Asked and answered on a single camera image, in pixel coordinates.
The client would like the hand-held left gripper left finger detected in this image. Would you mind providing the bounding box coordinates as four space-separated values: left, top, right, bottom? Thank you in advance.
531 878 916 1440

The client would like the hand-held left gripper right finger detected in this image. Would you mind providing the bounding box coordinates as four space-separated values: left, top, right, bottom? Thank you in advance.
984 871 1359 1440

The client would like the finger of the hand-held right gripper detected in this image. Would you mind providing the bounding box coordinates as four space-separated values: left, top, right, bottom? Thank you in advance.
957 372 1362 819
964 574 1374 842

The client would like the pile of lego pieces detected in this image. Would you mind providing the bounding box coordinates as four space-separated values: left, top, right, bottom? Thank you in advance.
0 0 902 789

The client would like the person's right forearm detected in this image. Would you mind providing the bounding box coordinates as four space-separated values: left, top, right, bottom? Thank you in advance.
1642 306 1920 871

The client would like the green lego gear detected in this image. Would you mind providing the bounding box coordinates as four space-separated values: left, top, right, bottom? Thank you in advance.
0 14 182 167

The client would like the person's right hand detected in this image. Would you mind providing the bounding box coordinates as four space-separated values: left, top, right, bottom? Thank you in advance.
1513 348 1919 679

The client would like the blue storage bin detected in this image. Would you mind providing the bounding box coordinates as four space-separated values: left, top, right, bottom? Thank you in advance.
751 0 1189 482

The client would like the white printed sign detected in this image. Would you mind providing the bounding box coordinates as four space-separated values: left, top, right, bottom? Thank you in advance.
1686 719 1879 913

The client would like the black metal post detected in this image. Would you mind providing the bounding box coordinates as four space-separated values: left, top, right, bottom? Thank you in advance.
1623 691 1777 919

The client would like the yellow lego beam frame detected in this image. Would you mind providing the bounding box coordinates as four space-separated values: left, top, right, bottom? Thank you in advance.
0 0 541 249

» Task requirements:
Type out the whole listing once more, exactly as written.

» Exercise solution:
Asked and answered on a single camera image, in pixel coordinates.
The client would like the hand-held left gripper left finger detected in this image. Would you mind providing the bounding box coordinates as four space-separated values: left, top, right, bottom? Thank you in advance.
531 878 916 1440

The client would like the hand-held left gripper right finger detected in this image. Would you mind providing the bounding box coordinates as four space-separated values: left, top, right, bottom? Thank you in advance.
984 871 1359 1440

The client would like the finger of the hand-held right gripper detected in this image. Would you mind providing the bounding box coordinates as four space-separated values: left, top, right, bottom? Thank you in advance.
957 372 1362 819
964 574 1374 842

The client would like the pile of lego pieces detected in this image. Would you mind providing the bounding box coordinates as four space-separated values: left, top, right, bottom? Thank you in advance.
0 0 902 789

The client would like the person's right forearm detected in this image. Would you mind providing the bounding box coordinates as four space-separated values: left, top, right, bottom? Thank you in advance.
1642 306 1920 871

The client would like the green lego gear detected in this image. Would you mind providing the bounding box coordinates as four space-separated values: left, top, right, bottom? Thank you in advance.
0 14 182 167

The client would like the person's right hand detected in this image. Would you mind providing the bounding box coordinates as four space-separated values: left, top, right, bottom? Thank you in advance.
1513 348 1919 679

The client would like the blue storage bin detected in this image. Would you mind providing the bounding box coordinates as four space-separated values: left, top, right, bottom? Thank you in advance.
751 0 1189 482

The client would like the white printed sign detected in this image. Would you mind providing the bounding box coordinates as four space-separated values: left, top, right, bottom? Thank you in advance.
1686 719 1879 913

The client would like the black metal post detected in this image. Would you mind providing the bounding box coordinates as four space-separated values: left, top, right, bottom? Thank you in advance.
1623 691 1777 919

The client would like the yellow lego beam frame detected in this image. Would you mind providing the bounding box coordinates as four space-separated values: left, top, right, bottom? Thank you in advance.
0 0 541 249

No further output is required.